Hanlon's razor applies here.

There is no reason any company of any size should run out of IPv4 addresses internally, IF they are doing proper IP management. If I were to wager a guess I'd say there was a lot of waste going on, issuing /24s or larger to teams when all they need are /29s etc. It adds up over time. Once they exhaust private IP space they can always buy more at auction. They are Amazon after all, there's no shortage of money. This is just mismanagement of resources.

[secabeen]

Comcast has 29.6 million Internet subscribers: https://expandedramblings.com/index.php/comcast-statistics/

If you wanted to assign a single non-routable IP in the 10/8 space to each of those cable modems, they would be 13 million IPs short.

[ben0x539]

Can you elaborate on proper IP management? Isn't that sort of what the parent post is talking about with splitting the network into regional chunks?

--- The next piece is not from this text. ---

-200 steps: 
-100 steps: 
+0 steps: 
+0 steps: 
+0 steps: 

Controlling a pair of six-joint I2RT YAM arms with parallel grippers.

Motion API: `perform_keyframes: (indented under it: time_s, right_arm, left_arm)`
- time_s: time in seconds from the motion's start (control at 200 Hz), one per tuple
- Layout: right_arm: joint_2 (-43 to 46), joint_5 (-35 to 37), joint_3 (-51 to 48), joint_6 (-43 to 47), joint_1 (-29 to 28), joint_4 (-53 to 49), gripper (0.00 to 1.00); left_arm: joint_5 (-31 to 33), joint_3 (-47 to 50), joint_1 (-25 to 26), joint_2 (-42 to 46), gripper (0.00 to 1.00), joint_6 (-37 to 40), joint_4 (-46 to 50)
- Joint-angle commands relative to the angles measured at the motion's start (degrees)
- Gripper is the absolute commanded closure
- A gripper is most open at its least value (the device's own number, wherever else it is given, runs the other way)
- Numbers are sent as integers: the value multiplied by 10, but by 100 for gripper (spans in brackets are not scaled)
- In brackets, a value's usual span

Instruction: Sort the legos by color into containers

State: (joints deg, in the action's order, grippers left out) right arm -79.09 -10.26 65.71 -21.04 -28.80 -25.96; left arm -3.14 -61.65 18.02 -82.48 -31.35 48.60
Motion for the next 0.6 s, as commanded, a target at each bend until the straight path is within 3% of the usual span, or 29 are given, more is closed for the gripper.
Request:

I'd imagine few service teams at Amazon would get very far with a /29, let alone a /24, if they have to put all their stuff on that.

[master_crab]

My one issue with this is if it’s such a large lift, why burn the effort to just kick the can down the road? IPv6 has to happen at some point (and for AWS that point is sooner than most).

The better reason is the regionalization was probably a way to decrease blast radius in case of a service failure.

Also, AWS definitely did not regionalize all their services in 2016. IAM and certainly not DNS/Rte53 (part of the reason why they had their massive failure in US East 1 2-3 years ago)

[jongjong]

I upgraded a P2P networking library recently to add support for IPv6. That was a pure software solution and it required a lot of work. When you have to upgrade hardware as well, I can imagine it would present a massive challenge (especially logistically). You'd have to upgrade ALL the hardware before you even start thinking about the software side of the equation.

[pmarreck]

So basically, their IPv4 infrastructure investment is so entrenched that they're trapped.

Sounds like a perfect opportunity for a market upstart to start out v6-only...

[Dwedit]

Out of IP addresses? Just use NAT.

[kibwen]

32-bit IPv4 addresses are wasteful. By leveraging NAT, we can get away with a 1-bit addressing scheme and save 31 bits per packet!

[dharmab]

Out of NAT sockets? Just use more IP addresses.

[jvolkman]

Hah, I worked on the hardware loadbalancer team during that period. Fun times.

[devwastaken]

Even cheap consumer hardware supports ipv6. There are significant financial incentives to continue the capitalism of ipv4 addresses. Like NFT's - an artificially limited capital. To create more addresses means more competition, loss of capital. Therefore they will spend billions on continually reworking internal IPV4 than going for the proper solution.

[mannyv]

You obviously have never been on the backend of a big enterprise deployment.

The world is bigger than your apartment.

[0x457]

I worked in a company where we had network equipment all over the world.

Often IPv6 and IPv4 paths were entirely different and latency on IPv6 was much bigger, so we had to measure latency between nodes on both. Also, sometimes IPv4 was a symmetrical, but IPv6 wasn't. As a result, we had to buy tons of IPv4 addresses.

Our control plane was on IPv6, but data-plane had to be on both.